I think they look quite a lot alike... go figure! Same color, so petitely built and so closely blood related


----------



## Matt73 (Sep 30, 2011)

Such a handsome little dude


----------



## frostedpineminis (Sep 30, 2011)

name rings tru lol cant take my eyes off of him lol congrats on the beautiful boy and his accomplishments


----------



## ohmt (Sep 30, 2011)

He is so beautiful. I absolutely LOVE his shoulder. Hard to find a shoulder like that on a horse his size. Very, very nice.


----------



## lucky lodge (Sep 30, 2011)

He is a stunner



thats what iam trying to breed stunning horses


----------



## Jill (Oct 1, 2011)

Thank you all



I really like him a lot


----------



## lucky seven (Oct 1, 2011)

congrats, what a nice looking boy.


----------



## CMC (Oct 2, 2011)

Jill,

he is absolutely GORGEOUS! We LOVE Erica's horses and hope to acquire some in the near future!

Sister Kristina


----------



## Jill (Oct 3, 2011)

Thank you, Sister Kristina





You'll love dealing with Erica. Her horses are even better in person than in the pictures and you could not find a more sincere, knowledgeable and caring breeder to buy from





People might think "_oh Jill bought __another__ Erica horse_" but there's sound reasoning and it sure has made me happy each and every time. It's worked out better than I could have dreamed in a few of cases, and Squirt is an embodiment of a line I've wanted to include in our program for about 4yrs. His size is the unexpected cherry on top



Erica's always my first go-to when I am looking for a horse to add to our situation here



... and she's even helped give me her sincere opinion when I've shopped elsewhere. She's the best!


----------



## CMC (Oct 3, 2011)

Jill,

we watched her at Nationals 2 years ago. She has such a way with horses. We are looking forward to getting to know her personally.


----------



## StarRidgeAcres (Oct 4, 2011)

Congratulations again Jill on Squirt. He's just stunning and so is his sister. I saw her at World in person and she totally deserved champion un her annual class...she was so robbed imo.

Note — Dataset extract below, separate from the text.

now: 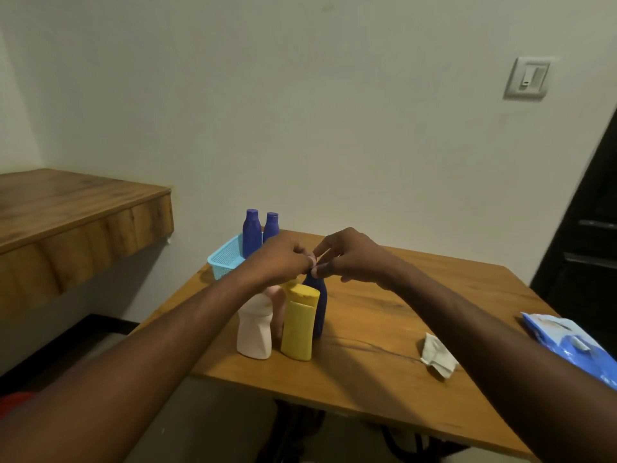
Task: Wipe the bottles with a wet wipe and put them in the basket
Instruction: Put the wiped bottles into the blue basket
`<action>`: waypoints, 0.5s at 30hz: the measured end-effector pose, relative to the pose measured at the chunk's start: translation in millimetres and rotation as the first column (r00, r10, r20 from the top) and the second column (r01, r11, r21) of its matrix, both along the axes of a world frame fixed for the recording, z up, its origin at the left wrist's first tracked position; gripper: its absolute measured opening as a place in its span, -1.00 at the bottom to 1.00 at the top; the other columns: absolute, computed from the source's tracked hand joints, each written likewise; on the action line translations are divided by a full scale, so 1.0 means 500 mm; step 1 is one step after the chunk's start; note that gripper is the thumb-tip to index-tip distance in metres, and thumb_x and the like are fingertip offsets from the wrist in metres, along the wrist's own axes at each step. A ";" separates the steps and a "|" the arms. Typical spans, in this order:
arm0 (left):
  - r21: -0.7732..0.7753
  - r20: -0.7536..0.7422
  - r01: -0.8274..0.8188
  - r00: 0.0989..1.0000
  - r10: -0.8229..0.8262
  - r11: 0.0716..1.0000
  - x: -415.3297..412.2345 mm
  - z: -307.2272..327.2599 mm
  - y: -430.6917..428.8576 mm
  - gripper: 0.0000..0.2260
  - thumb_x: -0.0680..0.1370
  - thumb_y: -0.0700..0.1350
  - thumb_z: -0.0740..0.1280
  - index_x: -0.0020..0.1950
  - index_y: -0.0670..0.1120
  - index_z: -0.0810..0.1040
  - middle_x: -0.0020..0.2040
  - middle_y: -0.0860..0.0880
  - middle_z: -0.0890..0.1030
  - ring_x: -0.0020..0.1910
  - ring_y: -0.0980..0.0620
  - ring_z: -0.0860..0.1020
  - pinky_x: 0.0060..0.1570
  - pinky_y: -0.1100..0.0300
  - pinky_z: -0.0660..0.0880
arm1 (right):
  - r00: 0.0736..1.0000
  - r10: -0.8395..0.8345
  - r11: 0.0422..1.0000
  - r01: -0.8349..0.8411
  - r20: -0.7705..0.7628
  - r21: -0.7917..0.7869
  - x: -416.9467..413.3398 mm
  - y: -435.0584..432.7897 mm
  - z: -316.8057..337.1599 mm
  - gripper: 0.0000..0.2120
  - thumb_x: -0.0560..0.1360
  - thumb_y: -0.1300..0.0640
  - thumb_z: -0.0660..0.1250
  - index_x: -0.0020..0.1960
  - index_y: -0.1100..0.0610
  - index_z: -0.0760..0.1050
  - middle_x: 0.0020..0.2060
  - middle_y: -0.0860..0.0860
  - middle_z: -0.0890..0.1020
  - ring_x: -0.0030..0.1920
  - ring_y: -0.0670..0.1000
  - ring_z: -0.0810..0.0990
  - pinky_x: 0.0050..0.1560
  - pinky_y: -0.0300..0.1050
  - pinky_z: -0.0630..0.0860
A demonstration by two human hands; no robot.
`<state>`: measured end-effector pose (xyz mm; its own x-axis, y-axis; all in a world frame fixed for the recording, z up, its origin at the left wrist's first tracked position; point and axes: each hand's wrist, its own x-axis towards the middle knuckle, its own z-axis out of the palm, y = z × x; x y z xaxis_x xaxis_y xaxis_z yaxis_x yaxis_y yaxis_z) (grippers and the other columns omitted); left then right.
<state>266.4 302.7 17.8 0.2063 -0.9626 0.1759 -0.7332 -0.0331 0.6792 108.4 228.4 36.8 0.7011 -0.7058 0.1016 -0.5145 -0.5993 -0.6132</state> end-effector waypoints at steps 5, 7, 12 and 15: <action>-0.049 -0.035 -0.025 0.999 0.023 0.999 -0.009 -0.007 0.008 -0.87 0.61 -0.13 0.39 0.06 -0.05 0.73 -0.04 0.02 0.68 0.01 0.04 0.63 0.08 0.14 0.56 | 0.998 -0.043 0.998 0.045 0.055 -0.033 0.006 0.009 -0.014 -0.67 0.44 0.16 0.55 0.18 0.12 0.63 -0.03 0.05 0.74 -0.05 0.01 0.71 -0.12 -0.06 0.69; -0.063 -0.048 -0.026 0.999 0.023 0.998 -0.012 -0.007 0.010 -0.88 0.60 -0.14 0.40 0.06 -0.06 0.73 -0.03 0.01 0.68 0.02 0.04 0.63 0.10 0.13 0.57 | 0.995 -0.053 0.996 0.059 0.080 -0.068 0.009 0.010 -0.018 -0.68 0.42 0.16 0.56 0.15 0.14 0.65 -0.05 0.05 0.73 -0.08 -0.01 0.70 -0.16 -0.12 0.67; -0.167 -0.113 -0.040 0.993 0.021 0.985 -0.004 0.012 0.014 -0.88 0.60 -0.13 0.39 0.07 -0.08 0.72 -0.06 0.01 0.69 -0.02 0.07 0.64 0.06 0.13 0.60 | 0.978 -0.067 0.989 0.092 0.195 -0.119 0.008 0.006 0.001 -0.82 0.41 0.18 0.55 0.00 0.18 0.70 -0.17 0.01 0.73 -0.14 -0.04 0.70 -0.22 -0.21 0.61; -0.243 -0.147 -0.090 0.988 0.055 0.966 0.012 0.040 0.007 -0.86 0.62 -0.11 0.37 0.11 -0.07 0.70 -0.05 0.03 0.69 -0.03 0.07 0.65 0.09 0.08 0.64 | 0.957 -0.054 0.982 0.103 0.284 -0.160 0.017 -0.005 0.039 -0.88 0.43 0.19 0.52 -0.06 0.21 0.71 -0.20 0.03 0.72 -0.15 -0.02 0.70 -0.24 -0.24 0.58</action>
<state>272.6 306.0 37.7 0.3130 -0.8738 0.3722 -0.6337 0.0998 0.7671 116.7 225.8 56.2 0.5710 -0.7120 0.4087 -0.3882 -0.6728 -0.6298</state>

When is Squirt coming to live with you?


----------



## albahurst (Oct 4, 2011)

Beautiful horse, Jill!


----------



## Jill (Oct 5, 2011)

Thanks folks





Parmela, he's going to hang out with Erica next season as well as a mare or two of hers, then head to VA next fall


----------



## StarRidgeAcres (Oct 5, 2011)

StarRidgeAcres said:


> Congratulations again Jill on Squirt. He's just stunning and so is his sister. I saw her at World in person and she totally deserved champion un her annual class...she was so robbed imo.
> 
> When is Squirt coming to live with you?



Sorry, was using my phone...stupid auto complete. I meant "she deserved champion in her ammy class" but that's not what came out!


----------



## Tab (Oct 5, 2011)

Nice!


----------



## HGFarm (Oct 6, 2011)

Love him Jill- he is SO handsome!


----------



## barnbum (Oct 6, 2011)

Sweet boy!!!


----------



## Wings (Oct 7, 2011)

Nice shots! He is a total stunner, must have made it easy for the photographer!


----------



## cassie (Oct 7, 2011)

defiinitley a stunner!!! CONGRATS!!!


----------



## Reble (Oct 7, 2011)

Love watching Erica show.

Congratulations to you Both..





I am sure you have big plans for him in your breeding program.


----------



## Jill (Oct 7, 2011)

Thanks. I think Squirt is really special, but I guess I'm supposed to


----------